Des touches plus intimes qui disent une amitié profonde
L’exposition est par ailleurs ponctuée de touches plus intimes qui disent aussi une amitié profonde : à l’image de ce panneau en lambeau, une réclame pour l’office notarial du père de Bertrand Lavier prélevé par Raymond Hains ; ou encore cette antichambre que Lavier a baptisée la Salle des sosies, dans laquelle sont exposés à côté des “Macintoshages” de Raymond Hains à faire pâlir les artistes 2.0, des portraits d’avatars : Lavier en Raymond Depardon (dont la ressemblance lorsqu’ils étaient jeunes est en effet troublante), Raymond Hains dans la peau d’Albert Michel, acteur de second plan qui infusa néanmoins la mémoire cinéphile et télévisuelle des années 1950 et 1960.
Dans cette salle, glissée comme une énième peau de banane, on entend Bertrand Lavier imitant Pierre Restany, le grand critique d’art des années 1960, racontant d’interminables dîners avec le très disert Raymond Hains.

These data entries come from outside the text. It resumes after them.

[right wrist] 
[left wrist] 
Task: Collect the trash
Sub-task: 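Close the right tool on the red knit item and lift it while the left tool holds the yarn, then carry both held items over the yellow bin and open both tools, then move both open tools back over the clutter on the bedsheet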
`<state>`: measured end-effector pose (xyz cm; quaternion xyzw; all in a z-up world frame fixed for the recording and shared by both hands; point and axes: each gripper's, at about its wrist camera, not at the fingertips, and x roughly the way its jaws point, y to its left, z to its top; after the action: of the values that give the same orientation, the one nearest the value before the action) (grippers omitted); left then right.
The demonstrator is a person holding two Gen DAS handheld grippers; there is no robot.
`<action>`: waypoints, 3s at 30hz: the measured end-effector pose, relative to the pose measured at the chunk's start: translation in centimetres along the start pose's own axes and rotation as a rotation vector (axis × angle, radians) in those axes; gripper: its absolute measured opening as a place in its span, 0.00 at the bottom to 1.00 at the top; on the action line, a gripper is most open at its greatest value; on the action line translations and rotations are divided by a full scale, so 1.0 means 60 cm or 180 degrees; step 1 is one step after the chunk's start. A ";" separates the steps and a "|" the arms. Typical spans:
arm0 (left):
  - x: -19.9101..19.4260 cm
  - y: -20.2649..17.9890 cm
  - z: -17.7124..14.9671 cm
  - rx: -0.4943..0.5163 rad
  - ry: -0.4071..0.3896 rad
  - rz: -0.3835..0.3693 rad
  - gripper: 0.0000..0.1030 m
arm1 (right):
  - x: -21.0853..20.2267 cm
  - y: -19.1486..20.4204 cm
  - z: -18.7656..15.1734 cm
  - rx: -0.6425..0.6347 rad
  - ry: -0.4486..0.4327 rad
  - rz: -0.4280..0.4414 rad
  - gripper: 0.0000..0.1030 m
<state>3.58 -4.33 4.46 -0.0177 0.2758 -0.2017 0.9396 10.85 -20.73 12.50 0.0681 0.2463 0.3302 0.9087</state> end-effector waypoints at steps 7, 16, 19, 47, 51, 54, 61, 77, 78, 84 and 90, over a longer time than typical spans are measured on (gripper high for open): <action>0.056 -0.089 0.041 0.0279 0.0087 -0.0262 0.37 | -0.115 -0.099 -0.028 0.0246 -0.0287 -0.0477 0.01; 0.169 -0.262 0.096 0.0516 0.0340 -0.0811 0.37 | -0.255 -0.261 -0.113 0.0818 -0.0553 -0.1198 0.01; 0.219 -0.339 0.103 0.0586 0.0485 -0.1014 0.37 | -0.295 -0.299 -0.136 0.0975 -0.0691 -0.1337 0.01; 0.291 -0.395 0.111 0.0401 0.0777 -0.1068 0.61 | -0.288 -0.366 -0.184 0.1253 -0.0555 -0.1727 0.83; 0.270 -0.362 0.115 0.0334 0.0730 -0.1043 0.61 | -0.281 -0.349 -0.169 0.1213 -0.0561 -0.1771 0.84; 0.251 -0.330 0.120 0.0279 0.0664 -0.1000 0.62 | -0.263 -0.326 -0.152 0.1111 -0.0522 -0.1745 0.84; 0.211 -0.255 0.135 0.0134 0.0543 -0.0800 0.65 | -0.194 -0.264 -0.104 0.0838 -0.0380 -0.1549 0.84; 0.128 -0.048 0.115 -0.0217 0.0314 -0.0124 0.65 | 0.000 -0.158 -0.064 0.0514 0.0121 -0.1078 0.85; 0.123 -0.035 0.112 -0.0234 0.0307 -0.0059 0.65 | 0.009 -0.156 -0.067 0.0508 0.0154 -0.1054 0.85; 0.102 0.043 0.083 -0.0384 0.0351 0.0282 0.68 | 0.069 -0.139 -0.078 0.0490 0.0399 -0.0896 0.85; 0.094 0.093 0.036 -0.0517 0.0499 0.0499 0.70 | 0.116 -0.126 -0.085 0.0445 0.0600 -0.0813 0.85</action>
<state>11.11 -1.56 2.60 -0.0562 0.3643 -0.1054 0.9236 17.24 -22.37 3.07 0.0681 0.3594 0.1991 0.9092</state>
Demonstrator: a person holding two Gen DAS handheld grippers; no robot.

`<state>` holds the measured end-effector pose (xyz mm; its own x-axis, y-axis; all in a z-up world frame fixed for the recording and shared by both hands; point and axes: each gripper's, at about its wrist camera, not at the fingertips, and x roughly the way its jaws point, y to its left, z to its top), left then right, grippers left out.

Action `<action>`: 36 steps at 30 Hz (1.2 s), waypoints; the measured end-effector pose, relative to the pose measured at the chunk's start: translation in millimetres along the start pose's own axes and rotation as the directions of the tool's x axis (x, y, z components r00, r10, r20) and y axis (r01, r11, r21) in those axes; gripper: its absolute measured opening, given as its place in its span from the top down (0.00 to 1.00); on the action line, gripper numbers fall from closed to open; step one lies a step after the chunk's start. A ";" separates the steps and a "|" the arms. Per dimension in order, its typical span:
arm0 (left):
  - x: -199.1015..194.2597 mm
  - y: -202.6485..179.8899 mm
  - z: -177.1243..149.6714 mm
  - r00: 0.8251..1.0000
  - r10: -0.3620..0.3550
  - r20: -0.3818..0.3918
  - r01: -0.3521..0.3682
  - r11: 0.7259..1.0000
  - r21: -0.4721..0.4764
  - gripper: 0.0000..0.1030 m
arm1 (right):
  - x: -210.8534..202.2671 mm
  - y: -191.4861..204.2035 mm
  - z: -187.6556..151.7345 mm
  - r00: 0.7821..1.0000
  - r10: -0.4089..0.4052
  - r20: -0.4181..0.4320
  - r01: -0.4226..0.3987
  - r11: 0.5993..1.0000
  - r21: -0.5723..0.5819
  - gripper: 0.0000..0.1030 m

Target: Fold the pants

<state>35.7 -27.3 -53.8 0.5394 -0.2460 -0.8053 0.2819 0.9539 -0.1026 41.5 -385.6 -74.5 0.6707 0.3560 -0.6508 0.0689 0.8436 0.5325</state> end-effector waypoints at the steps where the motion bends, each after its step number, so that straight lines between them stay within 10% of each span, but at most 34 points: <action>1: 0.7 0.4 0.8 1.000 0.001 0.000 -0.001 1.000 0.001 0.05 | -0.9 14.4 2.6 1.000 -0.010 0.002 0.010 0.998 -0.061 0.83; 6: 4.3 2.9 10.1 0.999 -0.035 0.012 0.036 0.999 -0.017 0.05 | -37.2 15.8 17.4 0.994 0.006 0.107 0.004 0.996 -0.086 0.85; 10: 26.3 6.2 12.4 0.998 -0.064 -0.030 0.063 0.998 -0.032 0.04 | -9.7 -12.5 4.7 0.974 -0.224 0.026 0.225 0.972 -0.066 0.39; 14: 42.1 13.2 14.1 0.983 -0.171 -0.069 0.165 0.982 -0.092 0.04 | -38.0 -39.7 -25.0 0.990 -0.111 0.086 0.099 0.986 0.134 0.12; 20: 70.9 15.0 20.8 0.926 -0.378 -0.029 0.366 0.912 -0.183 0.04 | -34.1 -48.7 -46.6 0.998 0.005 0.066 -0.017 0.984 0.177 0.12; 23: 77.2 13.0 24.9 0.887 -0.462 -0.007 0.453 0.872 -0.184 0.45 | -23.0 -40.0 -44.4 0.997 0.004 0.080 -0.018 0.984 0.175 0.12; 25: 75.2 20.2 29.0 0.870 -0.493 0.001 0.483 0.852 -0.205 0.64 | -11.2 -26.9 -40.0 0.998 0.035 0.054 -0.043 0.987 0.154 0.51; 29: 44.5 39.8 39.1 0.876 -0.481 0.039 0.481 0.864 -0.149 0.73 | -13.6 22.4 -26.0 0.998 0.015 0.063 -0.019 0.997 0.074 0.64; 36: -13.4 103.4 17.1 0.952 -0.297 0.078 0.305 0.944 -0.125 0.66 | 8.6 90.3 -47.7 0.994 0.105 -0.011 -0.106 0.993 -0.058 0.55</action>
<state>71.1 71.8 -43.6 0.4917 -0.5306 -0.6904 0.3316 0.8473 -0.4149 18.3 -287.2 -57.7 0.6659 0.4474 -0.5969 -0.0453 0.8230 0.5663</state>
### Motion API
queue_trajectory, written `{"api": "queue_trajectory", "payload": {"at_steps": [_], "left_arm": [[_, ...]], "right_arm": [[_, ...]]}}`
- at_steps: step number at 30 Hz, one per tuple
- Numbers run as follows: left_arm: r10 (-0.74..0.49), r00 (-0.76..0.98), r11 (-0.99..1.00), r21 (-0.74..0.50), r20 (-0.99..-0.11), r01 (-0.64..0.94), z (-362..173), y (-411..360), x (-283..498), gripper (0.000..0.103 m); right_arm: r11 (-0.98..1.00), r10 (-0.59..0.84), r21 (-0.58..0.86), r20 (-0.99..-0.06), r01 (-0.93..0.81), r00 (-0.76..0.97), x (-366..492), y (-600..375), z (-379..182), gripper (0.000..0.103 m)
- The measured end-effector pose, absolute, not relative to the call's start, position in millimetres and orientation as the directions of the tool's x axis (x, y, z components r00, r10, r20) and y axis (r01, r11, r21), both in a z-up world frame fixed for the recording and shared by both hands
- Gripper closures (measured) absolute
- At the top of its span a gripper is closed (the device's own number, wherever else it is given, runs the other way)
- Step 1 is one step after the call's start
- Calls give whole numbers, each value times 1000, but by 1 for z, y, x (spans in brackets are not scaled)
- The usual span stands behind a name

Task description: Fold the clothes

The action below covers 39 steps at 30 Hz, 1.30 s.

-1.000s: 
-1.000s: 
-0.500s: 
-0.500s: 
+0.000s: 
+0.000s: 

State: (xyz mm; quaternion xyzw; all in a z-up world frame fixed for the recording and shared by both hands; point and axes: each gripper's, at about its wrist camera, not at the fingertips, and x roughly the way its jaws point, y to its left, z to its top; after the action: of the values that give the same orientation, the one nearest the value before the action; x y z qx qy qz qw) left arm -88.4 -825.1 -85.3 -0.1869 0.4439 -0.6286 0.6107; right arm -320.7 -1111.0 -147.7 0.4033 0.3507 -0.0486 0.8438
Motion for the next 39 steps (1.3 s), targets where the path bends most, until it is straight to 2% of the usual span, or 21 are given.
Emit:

Avant cela, vous serez peut-être passé sans faire attention devant la grande stèle en marbre suspendue dans l’escalier d’honneur. Après cette gymnastique de l’esprit que nécessite, sans prise de tête, l’exposition Lavier/Hains, vous prêterez sans doute davantage attention à ce monument aux morts pas comme les autres, où s’alignent en lettres “rose coquin” les 75 titres gratinés des aventures de San-Antonio.
Un mausolée que Bertrand Lavier réalisa en 2003 pour la ville de naissance de Frédéric Dard, Bourgoin-Jallieu (Isère). Parmi ces trésors nationaux : Faites chauffer la colle, Turlute gratos les jours fériés, Grimpe-la en danseuse et encore un Ceci est bien une pipe, qui rappelle la formule magique d’un autre facétieux de l’histoire de l’art : René Magritte.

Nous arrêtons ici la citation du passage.